With the pictures removed, write out the data below exactly.

╔══

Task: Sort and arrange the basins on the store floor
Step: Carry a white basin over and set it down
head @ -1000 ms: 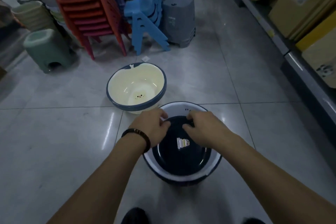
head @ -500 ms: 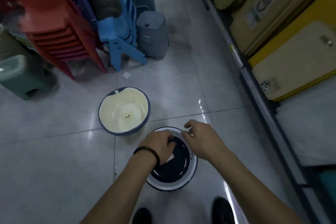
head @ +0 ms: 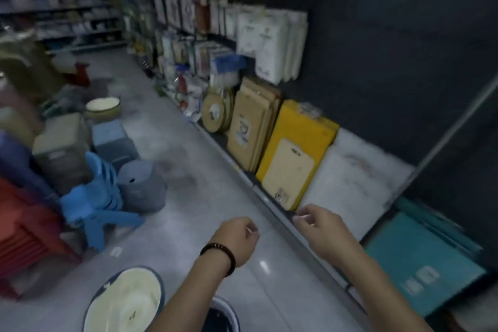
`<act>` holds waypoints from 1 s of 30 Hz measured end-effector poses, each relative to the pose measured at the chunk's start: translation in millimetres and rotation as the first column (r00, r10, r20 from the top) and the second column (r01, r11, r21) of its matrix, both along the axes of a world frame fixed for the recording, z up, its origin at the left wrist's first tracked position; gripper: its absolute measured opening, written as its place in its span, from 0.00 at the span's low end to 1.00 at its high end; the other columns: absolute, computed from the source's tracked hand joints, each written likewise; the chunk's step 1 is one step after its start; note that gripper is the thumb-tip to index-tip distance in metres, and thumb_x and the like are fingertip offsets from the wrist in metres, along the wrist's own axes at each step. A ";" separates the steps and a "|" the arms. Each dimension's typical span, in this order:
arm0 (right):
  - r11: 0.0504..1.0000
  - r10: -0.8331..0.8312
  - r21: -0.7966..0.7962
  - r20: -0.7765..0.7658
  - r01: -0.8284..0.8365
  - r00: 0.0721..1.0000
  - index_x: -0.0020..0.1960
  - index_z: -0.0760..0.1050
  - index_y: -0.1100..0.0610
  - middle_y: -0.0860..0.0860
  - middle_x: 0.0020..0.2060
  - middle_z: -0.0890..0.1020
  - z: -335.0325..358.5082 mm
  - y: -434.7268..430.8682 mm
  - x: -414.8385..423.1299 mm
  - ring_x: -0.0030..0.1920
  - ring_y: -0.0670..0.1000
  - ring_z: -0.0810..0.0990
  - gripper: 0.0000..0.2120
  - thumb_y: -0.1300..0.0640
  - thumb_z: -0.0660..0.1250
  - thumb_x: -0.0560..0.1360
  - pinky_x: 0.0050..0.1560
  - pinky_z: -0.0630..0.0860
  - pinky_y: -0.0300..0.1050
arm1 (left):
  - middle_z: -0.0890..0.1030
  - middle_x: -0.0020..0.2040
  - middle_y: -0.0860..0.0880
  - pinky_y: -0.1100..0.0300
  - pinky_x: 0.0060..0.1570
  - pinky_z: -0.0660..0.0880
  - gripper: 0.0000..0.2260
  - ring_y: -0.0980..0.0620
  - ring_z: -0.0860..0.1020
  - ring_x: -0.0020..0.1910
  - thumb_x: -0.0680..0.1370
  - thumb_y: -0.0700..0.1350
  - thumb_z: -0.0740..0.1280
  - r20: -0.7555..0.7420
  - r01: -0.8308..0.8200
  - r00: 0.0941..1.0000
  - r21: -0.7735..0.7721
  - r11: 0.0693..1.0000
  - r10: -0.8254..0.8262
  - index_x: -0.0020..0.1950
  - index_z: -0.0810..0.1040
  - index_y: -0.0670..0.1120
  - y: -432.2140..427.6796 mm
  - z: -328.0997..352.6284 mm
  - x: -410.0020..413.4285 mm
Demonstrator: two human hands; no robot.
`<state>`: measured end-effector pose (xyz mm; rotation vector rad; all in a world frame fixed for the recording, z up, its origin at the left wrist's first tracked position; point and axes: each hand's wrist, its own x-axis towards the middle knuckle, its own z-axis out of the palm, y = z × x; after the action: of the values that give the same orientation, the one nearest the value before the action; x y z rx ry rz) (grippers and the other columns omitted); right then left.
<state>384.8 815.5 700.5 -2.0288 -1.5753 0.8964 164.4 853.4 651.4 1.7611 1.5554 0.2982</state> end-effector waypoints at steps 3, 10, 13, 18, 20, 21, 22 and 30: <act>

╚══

• **Response**:
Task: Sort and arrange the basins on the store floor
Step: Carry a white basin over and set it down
head @ -1000 ms: 
head @ -500 ms: 
head @ +0 ms: 
`<act>` holds waypoints from 1 s of 30 Hz measured end-effector poses, each relative to the pose measured at the chunk's start: translation in millimetres and rotation as the first column (r00, r10, r20 from the top) and the second column (r01, r11, r21) of its matrix, both along the axes of a world frame fixed for the recording, z up, its origin at the left wrist's first tracked position; gripper: its absolute measured opening, written as its place in its span, from 0.00 at the span's low end to 1.00 at its high end; the other columns: absolute, computed from the source's tracked hand joints, each written likewise; the chunk's step 1 is one step after its start; note that gripper is the thumb-tip to index-tip distance in metres, and thumb_x and the like are fingertip offsets from the wrist in metres, along the wrist's own axes at each step. A ";" separates the steps and a "|" the arms. Each dimension's typical span, in this order:
arm0 (right):
  - r11: 0.0504..1.0000
  - r10: -0.8331..0.8312
  - r21: -0.7966..0.7962
  - r20: -0.7765..0.7658
  - r01: -0.8284..0.8365
  - r00: 0.0721..1.0000
  - index_x: -0.0020..0.1960
  - index_z: -0.0760..0.1050
  - index_y: -0.1100..0.0610
  - middle_y: -0.0860..0.0860
  - middle_x: 0.0020..0.2060
  - middle_z: -0.0890..0.1020
  - z: -335.0325..358.5082 mm
  - y: -434.7268..430.8682 mm
  - x: -414.8385..423.1299 mm
  - ring_x: -0.0030..0.1920
  - ring_y: -0.0670..0.1000
  - ring_z: -0.0810..0.0990
  - gripper: 0.0000..0.2120
  - thumb_y: -0.1300..0.0640
  - thumb_z: -0.0660..0.1250
  - thumb_x: -0.0560..0.1360
  - pinky_x: 0.0050..0.1560
  - pinky_z: -0.0630..0.0860
  - pinky_y: -0.0300..0.1050
arm1 (left):
  - middle_z: -0.0890..0.1030
  - middle_x: -0.0020..0.2040
  - middle_y: -0.0860..0.0880
  - pinky_y: -0.1100..0.0300
  - pinky_x: 0.0060..0.1570
  - pinky_z: -0.0660..0.0880
  - gripper: 0.0000..0.2260
  - ring_y: -0.0980..0.0620
  - ring_z: -0.0860..0.1020
  - ring_x: -0.0020..0.1910
  - thumb_x: -0.0680..0.1370
  - thumb_y: -0.0700..0.1350
  - thumb_z: -0.0740..0.1280
  - r20: -0.7555..0.7420
  - r01: -0.8308..0.8200
  - r00: 0.0941..1.0000
  - r21: -0.7735..0.7721
  - r11: 0.0693..1.0000
  - r10: -0.8254..0.8262
  - index_x: -0.0020..0.1950
  - index_z: -0.0810..0.1040
  - index_y: -0.0670..0.1120
  - y: -432.2140..427.6796 mm
  - z: -328.0997..352.6284 mm
  - x: -410.0020..413.4285 mm
Demonstrator: two human hands; no robot.
`<state>`: measured end-effector pose (xyz mm; rotation vector rad; all in a world frame fixed for the recording, z up, its origin at the left wrist's first tracked position; point and axes: each hand's wrist, its own x-axis towards the middle knuckle, its own z-axis out of the palm, y = z × x; after the action: of the values that give the same orientation, the one nearest the value before the action; x y z rx ry rz) (grippers and the other columns omitted); right then left.
<state>384.8 815.5 700.5 -2.0288 -1.5753 0.8964 164.4 853.4 651.4 1.7611 1.5554 0.2982</state> end-effector waypoints at steps 3, 10, 13, 18, 20, 21, 22 and 30: <act>

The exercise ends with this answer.